Special Anniversaries for Sambhavna and Chingari Clinics

Patients waiting to be seen by a doctor at the Sambhavna Clinic. The Sambhavna Clinic provides free medical treatment to those affected by the gas or suffering from illnesses caused by the contaminated water.
Patients waiting to be seen by a doctor at the Sambhavna Clinic.

This September marked milestone anniversaries for the two clinics set up in Bhopal to help survivors of the 1984 gas disaster along with those who have been damaged since. Sambhavna and Chingari have been offering care for 20 and 10 years respectively and the largest part of their funding has come through individual donations from supporters of the Bhopal Medical Appeal. Our supporters’ donations have financed their work: saving lives; caring for children; and improving overall healthcare and knowledge of contamination-related issues in the communities affected by Union Carbide’s poisons.

The Sambhavna Trust was founded in 1996 following a series of appeals, in the Guardian newspaper, which had been running since the 10th anniversary of the Bhopal Disaster in 1994. The present, purpose-designed Sambhavna Clinic which opened in 2006 is a beautiful, modern building, ecologically constructed throughout and designed to provide a pleasant and uplifting environment for people coming for care. It stands in about one acre of medicinal herb garden in the heart of the gas-affected area of Bhopal, half a kilometre from the derelict Union Carbide factory and directly south of JP Nagar, the neighbourhood worst-hit in the gas disaster and now affected by the contaminated ground water.

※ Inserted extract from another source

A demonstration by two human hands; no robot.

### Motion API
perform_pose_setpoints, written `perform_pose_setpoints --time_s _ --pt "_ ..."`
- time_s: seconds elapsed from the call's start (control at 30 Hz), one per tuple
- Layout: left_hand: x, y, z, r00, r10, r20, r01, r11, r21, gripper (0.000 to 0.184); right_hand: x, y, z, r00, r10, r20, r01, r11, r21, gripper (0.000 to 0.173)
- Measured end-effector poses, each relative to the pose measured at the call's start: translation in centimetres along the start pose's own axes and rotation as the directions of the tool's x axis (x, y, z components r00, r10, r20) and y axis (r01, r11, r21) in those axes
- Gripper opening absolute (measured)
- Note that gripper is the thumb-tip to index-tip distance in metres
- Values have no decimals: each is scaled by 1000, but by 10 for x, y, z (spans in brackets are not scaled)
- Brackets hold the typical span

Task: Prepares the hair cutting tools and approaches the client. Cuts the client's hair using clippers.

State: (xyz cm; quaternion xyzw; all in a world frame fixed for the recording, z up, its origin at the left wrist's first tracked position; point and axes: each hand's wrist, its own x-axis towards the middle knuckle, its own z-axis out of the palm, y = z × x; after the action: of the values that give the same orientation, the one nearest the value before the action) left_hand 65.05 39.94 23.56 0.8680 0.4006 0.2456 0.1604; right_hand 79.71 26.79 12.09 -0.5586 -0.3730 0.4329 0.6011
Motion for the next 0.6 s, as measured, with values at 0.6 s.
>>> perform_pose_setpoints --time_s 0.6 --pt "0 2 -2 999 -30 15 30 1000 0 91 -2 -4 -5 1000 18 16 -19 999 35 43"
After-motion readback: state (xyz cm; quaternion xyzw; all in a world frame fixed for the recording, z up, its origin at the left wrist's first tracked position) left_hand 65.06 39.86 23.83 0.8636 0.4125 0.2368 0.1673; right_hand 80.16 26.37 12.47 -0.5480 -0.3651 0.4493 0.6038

“In a time that humanity needs to reconcile the care and health of ecosystems, populations, communities and individuals, the Sambhavna Clinic stands as a true model of ecological health and well-being.”  Robin Guenther, FAIA Perkins+Will, as appearing in Sustainable Healthcare Architecture, Wiley.

To date, the Sambhavna Clinic has treated in excess of 43,000 people and employs around 50 staff, over half of whom are survivors of the 1984 Bhopal Gas Disaster. It has pioneered new treatments combining modern, Western medicine with traditional ayurvedic herbal medicine and yoga, to great success, and carries out valuable research and studies, informs, educates and trains people in gas-affected communities to monitor and improve their health. The work at Sambhavna has won a string of humanitarian awards.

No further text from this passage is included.